Death by Black Box
GlaxoSmithKline convinced an FDA panel on August 1st to keep its best selling diabetes drug, Avandia, on the market. If you weren’t aware, the drug was removed from the market recently because it was linked to cardiovascular disease in a small percentage of patients.Three cheers for Glaxo, right? Well, not quite. The advisory panel agreed that the drug could be allowed back on the market, but with the dreaded “black box” warning on its packaging. The black box is a special kind of warning label the FDA reserves for drugs that are indicated to cause serious side effects, even death, when taken as prescribed by a doctor. Unfortunately, I believe this is the kind of restriction that will signal the death knell for the blockbuster potential of this product.
In recent memory, the black box warning is preceded by a flurry of bad press for a particular product due to increasing deaths or serious side effects for patients taking the drug over long periods of time. The warning in and of itself probably has no immediate effect on the sales of the drug, since the bad press takes care of that. However, being that the black box is a permanent fixture on the product’s packaging, if it doesn’t make doctors think twice about prescribing the medication, the patients will probably think twice about blindly accepting a doctor’s prescription.
For Glaxo, this means an aggressive marketing campaign to convince doctors that Avandia is worth prescribing, even though analysts don’t believe that the drug will reach its original target of $6 billion a year in sales by the year 2011. Any percentage of that, however, still impacts the bottom line and there is no denying that the pill was beneficial to a number of patients using it to treat diabetes.

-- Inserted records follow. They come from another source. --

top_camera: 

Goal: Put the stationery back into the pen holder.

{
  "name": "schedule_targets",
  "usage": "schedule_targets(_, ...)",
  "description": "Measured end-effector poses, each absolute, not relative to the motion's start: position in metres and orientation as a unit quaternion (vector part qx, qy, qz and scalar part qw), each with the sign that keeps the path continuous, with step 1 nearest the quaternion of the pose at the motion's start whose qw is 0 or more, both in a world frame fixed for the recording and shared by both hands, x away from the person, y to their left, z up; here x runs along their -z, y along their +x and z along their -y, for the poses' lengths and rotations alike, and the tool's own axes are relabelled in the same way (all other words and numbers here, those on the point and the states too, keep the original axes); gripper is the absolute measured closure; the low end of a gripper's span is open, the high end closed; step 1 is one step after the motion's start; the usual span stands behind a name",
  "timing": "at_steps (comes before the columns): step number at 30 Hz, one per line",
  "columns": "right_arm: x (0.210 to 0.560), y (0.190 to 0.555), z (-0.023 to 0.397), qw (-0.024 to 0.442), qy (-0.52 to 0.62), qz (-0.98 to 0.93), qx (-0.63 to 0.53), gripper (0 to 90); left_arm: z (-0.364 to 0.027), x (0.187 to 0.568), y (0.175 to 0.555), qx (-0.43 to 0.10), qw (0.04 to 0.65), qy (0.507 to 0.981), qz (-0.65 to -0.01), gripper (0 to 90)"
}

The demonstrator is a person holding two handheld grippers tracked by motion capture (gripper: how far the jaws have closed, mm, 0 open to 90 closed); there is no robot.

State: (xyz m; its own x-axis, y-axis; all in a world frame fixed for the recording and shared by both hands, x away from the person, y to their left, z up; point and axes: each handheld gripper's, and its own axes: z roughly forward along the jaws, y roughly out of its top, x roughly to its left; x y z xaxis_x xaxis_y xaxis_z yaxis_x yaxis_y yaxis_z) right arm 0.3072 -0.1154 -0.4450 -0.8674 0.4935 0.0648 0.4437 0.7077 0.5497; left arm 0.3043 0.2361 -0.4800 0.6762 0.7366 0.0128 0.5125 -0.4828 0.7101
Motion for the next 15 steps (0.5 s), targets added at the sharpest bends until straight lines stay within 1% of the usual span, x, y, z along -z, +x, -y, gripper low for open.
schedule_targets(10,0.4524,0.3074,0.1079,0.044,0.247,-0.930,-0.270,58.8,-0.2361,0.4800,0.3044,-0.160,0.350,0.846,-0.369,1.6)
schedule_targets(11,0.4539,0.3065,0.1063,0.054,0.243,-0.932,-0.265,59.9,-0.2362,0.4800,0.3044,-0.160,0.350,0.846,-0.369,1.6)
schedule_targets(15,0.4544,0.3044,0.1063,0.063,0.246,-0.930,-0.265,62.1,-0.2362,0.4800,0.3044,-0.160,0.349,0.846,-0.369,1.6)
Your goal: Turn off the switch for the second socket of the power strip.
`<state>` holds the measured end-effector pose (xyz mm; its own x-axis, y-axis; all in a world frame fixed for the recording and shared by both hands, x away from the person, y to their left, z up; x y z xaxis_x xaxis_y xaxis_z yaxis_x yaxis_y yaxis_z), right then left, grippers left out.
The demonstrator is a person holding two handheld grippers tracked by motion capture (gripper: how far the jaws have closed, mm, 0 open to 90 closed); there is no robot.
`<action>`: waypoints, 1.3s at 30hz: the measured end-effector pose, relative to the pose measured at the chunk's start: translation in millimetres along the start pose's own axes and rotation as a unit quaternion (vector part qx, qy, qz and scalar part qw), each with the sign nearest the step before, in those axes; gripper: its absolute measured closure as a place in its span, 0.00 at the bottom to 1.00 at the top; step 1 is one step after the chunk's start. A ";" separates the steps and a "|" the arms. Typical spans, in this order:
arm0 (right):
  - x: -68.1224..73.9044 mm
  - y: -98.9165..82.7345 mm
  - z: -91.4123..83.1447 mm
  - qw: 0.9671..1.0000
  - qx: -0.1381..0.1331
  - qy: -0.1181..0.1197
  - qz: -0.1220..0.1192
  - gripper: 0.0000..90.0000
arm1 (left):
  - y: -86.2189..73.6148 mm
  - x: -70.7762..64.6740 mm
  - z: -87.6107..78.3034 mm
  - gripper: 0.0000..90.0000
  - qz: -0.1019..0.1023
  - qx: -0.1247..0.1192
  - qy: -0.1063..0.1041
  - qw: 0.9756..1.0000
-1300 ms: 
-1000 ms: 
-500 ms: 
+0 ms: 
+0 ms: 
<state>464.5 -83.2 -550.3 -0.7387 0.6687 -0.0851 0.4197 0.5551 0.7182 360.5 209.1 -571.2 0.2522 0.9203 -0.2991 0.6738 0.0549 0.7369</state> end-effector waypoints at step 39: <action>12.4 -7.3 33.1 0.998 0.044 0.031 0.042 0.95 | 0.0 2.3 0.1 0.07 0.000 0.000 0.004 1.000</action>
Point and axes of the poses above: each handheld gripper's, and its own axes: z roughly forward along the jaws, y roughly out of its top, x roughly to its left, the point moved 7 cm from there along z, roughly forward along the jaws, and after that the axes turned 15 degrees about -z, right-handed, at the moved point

Now it will be a question of whether it is too late to get those patients back — it’s likely that the pill was not prescribed by doctors while it was under review by the FDA, and competing drugs like Takeda Pharmaceutical Co.’s Actos or products being developed by Merk & Co. and Eli Lilly & Co. will be preferred to the now blacklisted Avandia.
It actually reminds me of a situation I had with Pfizer’s Celebrex and a family member who was taking the drug when it came under scrutiny by the FDA. She was taking the drug for arthritis, and had said that the drug was doing wonders for pain relief. When the drug was given the black label by the FDA, she was profoundly disappointed because she had found that it was the only medicine that had helped relieve her symptoms. I was performing some contract work for Pfizer at the time, and though I knew a little more about the study than most because of internal email that was circulating around the company, yet there was no way I would do anything to convince her to take the medication. Granted, the possibility of a side effect, especially one that would lead to immediate death, was slim, but it was there. I ultimately decided to leave it up to her to discuss with her doctor.
How do you feel about the “black box”? Is it really the death of a medication? Would you continue taking something even if you knew it had received the FDA’s most severe warning label? What would you say to a family member taking the drug? Would you ask that they not, no matter how low the risk of an adverse event?
I’d love to hear your thoughts. Meanwhile, I’ll be back from vacation Monday, so I hope you’ve enjoyed the two little gems I’ve left you with while I’m away. Have a great weekend!